Advantages & Limitations

We offer two different Oracle strategies for project parties to choose from based on their situation and requirements, and they can even combine the two strategies . For example, for relatively small transactions, on-chain oracle queries can be used to meet the requirements, while for larger transactions, in order to avoid any misreporting, we can use off-chain oracle strategies to ensure correct handling.

Here is a review of the advantages and disadvantages of the Oracle strategies:

Advantages

  1. The off-chain oracle strategy leverages the robust oracle architecture of ChainLink, which is relatively safe.
  2. There are no time-locked contracts or Guardian contracts, so the original funds do not have to be deposited with a third party, eliminating risk of creating other issues.
  3. The on-chain Oracle strategy can identify and protect funds from risk within a single transaction. In some cases, after the fund transfer is completed, there is still a lot of work to be done, and it must be completed within a single transaction. For instance, in the case of flash loans, this on-chain Oracle-based strategy becomes quite valuable.
  4. The Oracle strategy is suitable for more complex funds transfer design functionality, filling the gap between Timelock and Guardian strategies and can intelligently deal with simple transfer scenarios.

Limitations

  1. The whole architecture at the off-chain oracle end is quite extensive. In addition to multiple contract layers, it also needs its own nodes, making deployment and configuration complex.
  2. The off-chain oracle uses the Chainlink architecture for oracle queries, consumes Chainlink tokens, and each query is costly. However, the consumption of Chainlink tokens is controlled by the project team.

Real-world Use Case Example

Let's take the real-world example of the AutoShark Finance invasion incident. The Binance smart chain DeFi protocol, AutoShark Finance, was hit by a flash loan attack. The main reason is that the swap mining function was exploited by hackers in a series of transactions. Hackers were able to use flash loans to occupy most of the pool shares (to offset swap loss/fees) while simultaneously receiving swap fee rewards, earning a total of 3.18 million $FINS. Subsequently, the hacker exchanged the $FINS for 1,388 BNB.

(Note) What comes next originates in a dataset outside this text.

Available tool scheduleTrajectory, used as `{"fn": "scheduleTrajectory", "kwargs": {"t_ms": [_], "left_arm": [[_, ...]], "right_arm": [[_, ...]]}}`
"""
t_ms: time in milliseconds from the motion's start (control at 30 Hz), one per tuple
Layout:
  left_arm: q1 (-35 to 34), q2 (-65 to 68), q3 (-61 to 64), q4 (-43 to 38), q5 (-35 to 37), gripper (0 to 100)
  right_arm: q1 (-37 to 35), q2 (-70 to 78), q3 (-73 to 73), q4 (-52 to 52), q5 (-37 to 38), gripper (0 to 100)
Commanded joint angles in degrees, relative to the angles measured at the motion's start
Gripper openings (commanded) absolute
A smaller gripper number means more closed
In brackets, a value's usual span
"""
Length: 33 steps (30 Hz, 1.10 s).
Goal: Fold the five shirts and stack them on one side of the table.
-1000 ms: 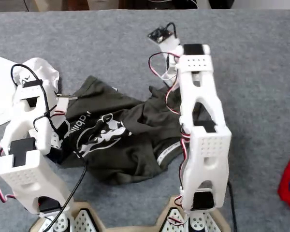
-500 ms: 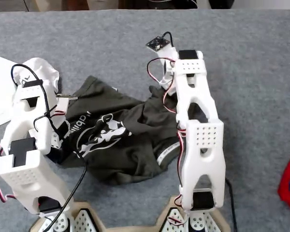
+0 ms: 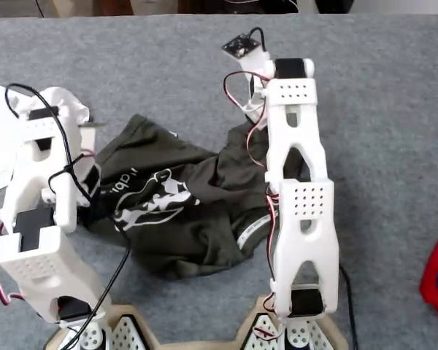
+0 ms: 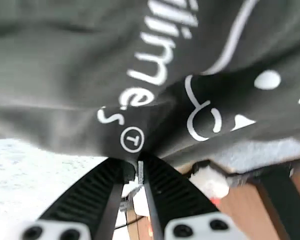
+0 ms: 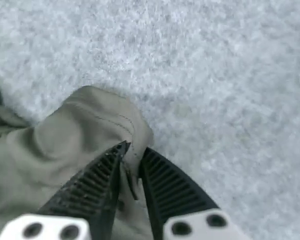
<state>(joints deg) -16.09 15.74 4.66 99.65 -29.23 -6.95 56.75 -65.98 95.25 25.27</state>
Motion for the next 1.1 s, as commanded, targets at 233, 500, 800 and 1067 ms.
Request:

This hacking incident could have been intercepted by our Oracle strategy because it involves transactions of the logically complex swap mining function. During the execution of the attacking transaction, the risk query logic for the Oracle contract would automatically be triggered. As the hacker's address hit HashDit's blacklist, the attacking transaction would therefore be revoked, preventing the hacker from executing the attack successfully.

The Oracle strategy can capably intercept such examples that involve logically complex transfer functions, especially the on-chain oracle solution which ensures that while querying the oracle, all operations are still executed within a single transaction.